I recently had a chance to drive an original, first-generation Audi R8, which I believe will go down as one of the most important cars of the early 2000s. I love the R8: It was fast, and fun, and exciting to steer around curves, but in this column, I’m more interested in discussing the second thing I just said: The R8 will go down as one of the most important cars of the early 2000s. I really believe that’s true.

Before I explain why, let me tell you how my Audi R8 driving experience came about. It was courtesy of an excellent exotic-car dealership in the Detroit area called Platinum Motorcars, which has a truly wonderful inventory of cool stuff. When I visited, they had a Porsche 928 GTS, a Unimog, a Ferrari 430 Scuderia, a Volkswagen Bus camper and a McLaren MP4-12C. The entire dealership was like a Cars and Coffee.

The owners of Platinum Motorcars were tremendously nice, and they gave me a pick of any cars in their inventory I wanted to review — and their first-generation R8 was among the easiest choices.
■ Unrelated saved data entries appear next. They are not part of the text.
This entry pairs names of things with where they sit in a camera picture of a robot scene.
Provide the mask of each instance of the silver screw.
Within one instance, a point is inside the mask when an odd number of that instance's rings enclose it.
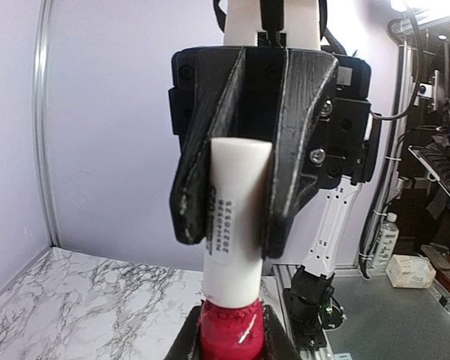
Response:
[[[327,100],[325,102],[325,105],[323,105],[322,112],[320,113],[320,116],[323,118],[328,118],[330,114],[332,114],[333,111],[333,105],[330,100]]]
[[[325,157],[325,150],[322,148],[316,148],[310,152],[310,161],[315,165],[320,165],[323,163],[323,161],[325,161]]]

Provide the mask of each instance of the tube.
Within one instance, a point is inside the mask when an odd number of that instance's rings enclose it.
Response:
[[[261,359],[260,303],[266,176],[272,144],[251,139],[211,140],[208,235],[200,317],[204,359]]]

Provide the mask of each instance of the red bottle body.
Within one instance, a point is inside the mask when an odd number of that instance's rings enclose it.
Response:
[[[204,360],[261,360],[265,339],[260,300],[241,309],[206,301],[200,317]]]

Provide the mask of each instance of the white marble countertop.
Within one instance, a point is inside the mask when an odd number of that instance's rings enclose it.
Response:
[[[0,359],[162,359],[201,282],[197,271],[53,248],[0,295]],[[261,296],[281,314],[273,277]]]

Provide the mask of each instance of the wall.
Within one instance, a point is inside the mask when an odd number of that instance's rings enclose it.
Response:
[[[32,146],[40,3],[0,0],[0,290],[48,246]]]
[[[373,108],[388,114],[393,88],[383,84],[395,80],[397,52],[381,19],[389,4],[377,2],[330,1],[329,23],[369,61]],[[61,244],[201,269],[202,247],[175,240],[168,209],[179,146],[167,90],[175,51],[221,43],[212,2],[56,0],[51,23],[46,135]],[[355,259],[373,192],[368,185],[355,205],[340,263]],[[322,208],[320,195],[297,217],[282,261],[300,261]]]
[[[386,25],[398,13],[390,8],[389,1],[367,0],[328,0],[328,27],[334,36],[345,46],[349,55],[356,50],[357,56],[364,59],[372,68],[370,94],[368,100],[373,111],[391,115],[395,95],[395,77],[397,73],[398,48],[387,33]],[[370,183],[363,190],[353,206],[337,254],[337,264],[350,266],[356,261],[360,235],[371,200],[377,188],[383,154],[388,138],[389,124],[382,127],[382,139],[376,170]],[[308,239],[317,233],[316,224],[325,206],[325,191],[321,191],[298,214],[282,263],[300,263]]]

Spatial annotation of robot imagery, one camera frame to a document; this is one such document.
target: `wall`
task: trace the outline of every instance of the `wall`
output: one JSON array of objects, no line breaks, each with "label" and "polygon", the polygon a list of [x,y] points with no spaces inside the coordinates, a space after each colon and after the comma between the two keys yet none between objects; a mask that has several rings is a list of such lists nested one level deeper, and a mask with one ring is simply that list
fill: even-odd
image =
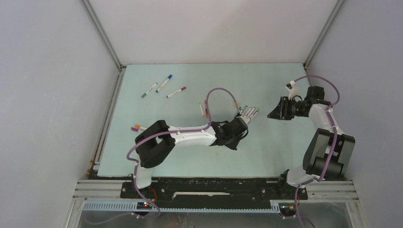
[{"label": "wall", "polygon": [[0,227],[62,227],[117,69],[78,0],[0,2]]},{"label": "wall", "polygon": [[337,0],[92,0],[123,64],[304,62]]},{"label": "wall", "polygon": [[340,90],[335,116],[356,139],[347,175],[374,228],[401,227],[402,12],[403,1],[347,1],[309,68]]}]

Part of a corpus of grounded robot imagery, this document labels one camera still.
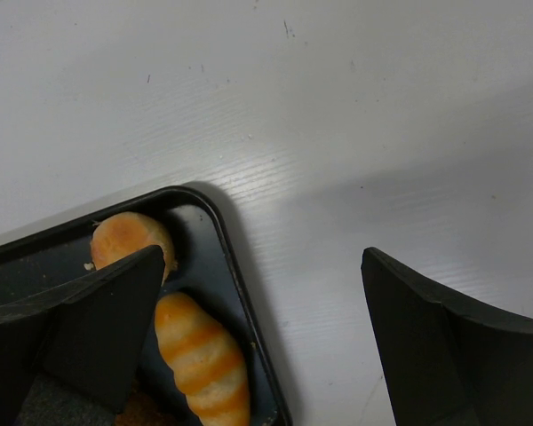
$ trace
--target dark baking tray
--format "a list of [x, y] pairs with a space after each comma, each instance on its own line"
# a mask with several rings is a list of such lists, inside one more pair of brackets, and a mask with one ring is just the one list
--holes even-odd
[[[179, 269], [161, 295], [182, 290], [235, 336], [251, 387], [251, 426], [291, 425], [291, 418], [235, 261], [221, 215], [198, 191], [170, 186], [80, 217], [0, 247], [0, 305], [31, 296], [88, 273], [95, 225], [116, 213], [136, 211], [164, 223], [177, 248]], [[199, 425], [159, 356], [154, 326], [147, 335], [139, 378], [181, 426]]]

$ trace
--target black plastic piece
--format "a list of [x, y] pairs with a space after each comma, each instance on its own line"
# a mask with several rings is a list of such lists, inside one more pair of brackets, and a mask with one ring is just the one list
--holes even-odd
[[533, 426], [533, 319], [376, 248], [362, 277], [398, 426]]
[[[224, 221], [213, 203], [196, 190], [167, 187], [0, 247], [0, 304], [85, 275], [95, 224], [123, 211], [149, 215], [171, 232], [179, 270], [164, 283], [160, 296], [185, 291], [241, 345], [250, 377], [251, 426], [291, 425]], [[201, 424], [175, 388], [152, 327], [139, 365], [143, 386], [164, 410], [179, 418], [180, 426]]]
[[0, 425], [13, 423], [40, 371], [120, 412], [162, 274], [162, 251], [153, 246], [0, 306]]

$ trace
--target white table surface
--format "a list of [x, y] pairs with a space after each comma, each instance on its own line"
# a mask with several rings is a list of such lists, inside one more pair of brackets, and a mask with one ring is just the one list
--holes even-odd
[[533, 0], [0, 0], [0, 244], [188, 181], [296, 424], [394, 424], [364, 248], [533, 316]]

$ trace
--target bread roll
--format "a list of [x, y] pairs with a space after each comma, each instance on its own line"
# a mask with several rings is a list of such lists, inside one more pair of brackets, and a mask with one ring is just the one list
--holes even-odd
[[235, 339], [194, 300], [176, 293], [156, 305], [160, 354], [203, 426], [249, 426], [247, 368]]
[[92, 235], [91, 257], [98, 270], [152, 245], [163, 251], [164, 282], [178, 267], [171, 236], [162, 224], [140, 213], [127, 211], [103, 220]]

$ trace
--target scratch on surface
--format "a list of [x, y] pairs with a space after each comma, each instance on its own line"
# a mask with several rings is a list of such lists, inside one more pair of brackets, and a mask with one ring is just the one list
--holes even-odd
[[371, 400], [373, 399], [373, 396], [375, 395], [375, 392], [377, 392], [377, 388], [379, 387], [379, 384], [383, 380], [383, 375], [381, 375], [376, 381], [373, 387], [371, 388], [370, 395], [367, 397], [367, 400], [365, 401], [365, 404], [362, 408], [362, 416], [359, 420], [359, 426], [363, 426], [363, 417], [365, 417], [365, 410], [367, 410], [367, 407], [370, 405]]

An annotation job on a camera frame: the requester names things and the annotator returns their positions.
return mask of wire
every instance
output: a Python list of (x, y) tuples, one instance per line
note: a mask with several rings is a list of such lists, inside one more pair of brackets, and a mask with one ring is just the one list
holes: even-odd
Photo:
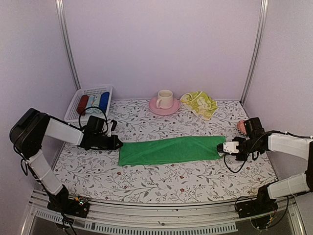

There’s a reason for this. Yes, I knew it’d be quirky, and fun to drive, and exciting to shoot a video with — but I also wanted to explain the story of the original Audi R8. And so, here goes.

The story of the original R8 is basically this. Back in the early-to-mid-2000s, Audi’s reputation wasn’t exactly stellar. What I mean by this is everyone sort of considered Audi to be a second-class car brand, the kind of thing you’d buy if you couldn’t afford a BMW or Mercedes-Benz. Audi decided they wanted to change that, and they further decided an exotic sports car was the way to do it. Enter the R8.

Now, that may sound like a simple decision — make an exotic sports car, and everyone thinks we’re cool — but it isn’t always that easy. Not only do you have to make the sports car, but you have to build an entire product line around it so that people realize it’s special — something Acura hasn’t done with the new NSX. Not only do you have to make the sports car, you have to make it accessible enough that people actually see them on the street, thereby raising your brand presence — something Lexus didn’t do with the LFA. The challenge is building a car that’s cool enough to be desirable but affordable enough to be relatively common (a difficult task in itself), while simultaneously creating a car lineup that can benefit from the draw of this new model. This is the challenge of the halo car, and as you can imagine, it’s tremendously difficult to execute perfectly; there’s an enormous amount of timing, and planning, and strategizing, and designing involved.

Audi executed it perfectly.

When the R8 came out for the 2008 model year, Audi was instantly cool. Here was a midengine exotic car you could get for only a little more money than a pedestrian Porsche 911 Carrera S — a car everyone sees every day. It was more daring, more exciting, more exotic, and more special than a 911 — and it was still, somehow, available for only $110,000 to start. I have no idea how Audi made all this work, but they did. That alone would’ve made for a perfect halo car, but the R8 didn’t stop there.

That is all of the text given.